The molecular characterisation data established that maize MON810 expresses the Cry1Ab insecticidal protein under the control of enhanced 35S promoter from Cauliflower mosaic virus and incorporates the maize Hsp70 intron. Bioinformatic analysis of the open reading frames spanning the junctions between the inserted DNA and maize genomic DNA did not raise safety concerns. The stability of the inserted DNA was confirmed over several generations, implying that the integrity of the insert was maintained throughout microsporogenesis and pollen production. Analyses of the levels of newly expressed proteins in various plant tissues did not raise safety concerns. Levels of Cry1Ab in pollen ranged from undetectable to 0.097 μg/g fw, which is lower than levels observed in MON810 maize grain and forage.

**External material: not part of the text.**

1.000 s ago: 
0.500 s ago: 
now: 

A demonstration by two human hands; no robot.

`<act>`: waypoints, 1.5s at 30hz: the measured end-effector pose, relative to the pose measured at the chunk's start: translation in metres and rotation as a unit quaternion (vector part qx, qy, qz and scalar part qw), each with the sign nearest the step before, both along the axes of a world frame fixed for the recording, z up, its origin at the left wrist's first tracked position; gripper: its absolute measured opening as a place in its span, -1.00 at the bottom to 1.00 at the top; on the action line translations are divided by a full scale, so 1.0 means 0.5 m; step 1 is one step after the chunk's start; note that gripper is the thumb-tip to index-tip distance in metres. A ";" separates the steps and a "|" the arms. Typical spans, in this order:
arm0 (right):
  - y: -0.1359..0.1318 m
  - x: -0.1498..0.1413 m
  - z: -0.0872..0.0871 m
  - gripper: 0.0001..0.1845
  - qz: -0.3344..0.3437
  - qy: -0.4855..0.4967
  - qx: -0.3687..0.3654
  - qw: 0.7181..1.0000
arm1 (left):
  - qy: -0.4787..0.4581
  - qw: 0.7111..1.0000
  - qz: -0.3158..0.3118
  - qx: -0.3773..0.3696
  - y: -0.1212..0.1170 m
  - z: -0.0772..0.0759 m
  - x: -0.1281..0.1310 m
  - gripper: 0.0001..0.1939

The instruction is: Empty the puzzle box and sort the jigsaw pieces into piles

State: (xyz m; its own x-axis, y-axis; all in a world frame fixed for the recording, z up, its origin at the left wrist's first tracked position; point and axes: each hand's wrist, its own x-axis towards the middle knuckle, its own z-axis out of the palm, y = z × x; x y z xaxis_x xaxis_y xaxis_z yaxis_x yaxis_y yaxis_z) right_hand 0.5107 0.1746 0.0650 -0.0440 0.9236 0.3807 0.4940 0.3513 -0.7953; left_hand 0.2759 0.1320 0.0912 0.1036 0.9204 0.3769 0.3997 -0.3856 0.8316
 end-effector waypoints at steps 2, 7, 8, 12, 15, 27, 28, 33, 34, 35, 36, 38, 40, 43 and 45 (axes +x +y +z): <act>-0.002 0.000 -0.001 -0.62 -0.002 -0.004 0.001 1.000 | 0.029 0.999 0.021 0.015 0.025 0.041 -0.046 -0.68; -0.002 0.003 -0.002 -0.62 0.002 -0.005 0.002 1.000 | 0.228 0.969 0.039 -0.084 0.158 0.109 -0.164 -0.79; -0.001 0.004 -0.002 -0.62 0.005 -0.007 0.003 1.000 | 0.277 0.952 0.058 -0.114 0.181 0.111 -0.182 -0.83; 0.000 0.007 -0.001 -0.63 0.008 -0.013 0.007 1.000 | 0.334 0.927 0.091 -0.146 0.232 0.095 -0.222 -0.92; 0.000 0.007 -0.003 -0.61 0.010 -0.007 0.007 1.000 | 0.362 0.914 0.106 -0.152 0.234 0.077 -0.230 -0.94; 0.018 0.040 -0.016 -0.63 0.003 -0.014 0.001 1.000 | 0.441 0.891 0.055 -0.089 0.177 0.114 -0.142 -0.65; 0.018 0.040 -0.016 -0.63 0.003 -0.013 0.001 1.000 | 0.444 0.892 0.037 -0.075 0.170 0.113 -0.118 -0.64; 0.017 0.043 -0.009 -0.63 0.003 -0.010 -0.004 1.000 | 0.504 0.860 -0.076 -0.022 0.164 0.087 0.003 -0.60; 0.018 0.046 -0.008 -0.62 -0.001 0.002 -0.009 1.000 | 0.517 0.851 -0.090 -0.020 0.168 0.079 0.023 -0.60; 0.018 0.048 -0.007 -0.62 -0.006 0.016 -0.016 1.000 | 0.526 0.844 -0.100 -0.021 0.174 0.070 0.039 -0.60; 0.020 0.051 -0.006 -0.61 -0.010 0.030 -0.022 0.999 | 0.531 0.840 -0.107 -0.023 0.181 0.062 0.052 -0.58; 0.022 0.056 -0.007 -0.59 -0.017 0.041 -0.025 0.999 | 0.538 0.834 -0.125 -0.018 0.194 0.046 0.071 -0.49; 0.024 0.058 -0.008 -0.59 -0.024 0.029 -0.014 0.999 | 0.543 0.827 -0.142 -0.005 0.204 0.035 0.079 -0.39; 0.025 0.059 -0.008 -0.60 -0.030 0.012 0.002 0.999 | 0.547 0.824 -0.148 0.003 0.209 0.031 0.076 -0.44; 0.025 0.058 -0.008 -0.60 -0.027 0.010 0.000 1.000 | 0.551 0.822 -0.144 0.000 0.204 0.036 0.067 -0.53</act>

With regards to the newly expressed Cry1Ab protein, the results of the molecular characterisation indicate that the same Cry1Ab protein is expressed in pollen as in other parts of the plant. Therefore the assessment and conclusions of the GMO Panel on safety of the protein Cry1Ab (including toxicity and allergenicity) reached for food/feed aspects also apply to pollen.
For maize MON810 grain and forage, the GMO Panel previously concluded, based on data from field trials as presented in application RX-MON810, that maize MON810 is compositionally, phenotypically and agronomically not different from the non-GM counterparts and conventional maize varieties, except for the new trait.
While limited data are available on the compositional and safety characteristics of maize pollen in general and in particular on those of MON810 maize pollen in comparison to non-GM maize pollen, the EFSA GMO Panel considered a range of additional data constituting a weight of evidence approach for the safety of MON810 maize pollen. These data consist of 1) the abovementioned molecular characterization of MON810 maize; 2) its extensive comparative data of agronomic, phenotypic and compositional characteristics, including reproductive traits related to pollen production and viability; and 3) the food and feed safety of MON810 maize and the newly expressed Cry1Ab protein. These data neither indicate potential concerns over the safety of the newly expressed Cry1Ab protein nor the occurrence of unintended effects that could raise safety concerns.
Maize MON810 is intended to be cultivated and used like any conventional maize which was the basis for a theoretical estimate of exposure of consumers to MON810 maize pollen through consumption of honey containing this pollen instead of pollen from non-GM maize. Since the level of exposure was found low, any unexpected, unintended effect of the genetic modification, if it occurred, would not be likely to result in an adverse health effect from honey consumption.
While the EFSA GMO Panel is not in a position to conclude on the safety of maize pollen in or as food in general, it concludes that the genetic modification in MON810 maize does not constitute an additional health risk if MON810 maize pollen were to replace maize pollen from non-GM maize in or as food.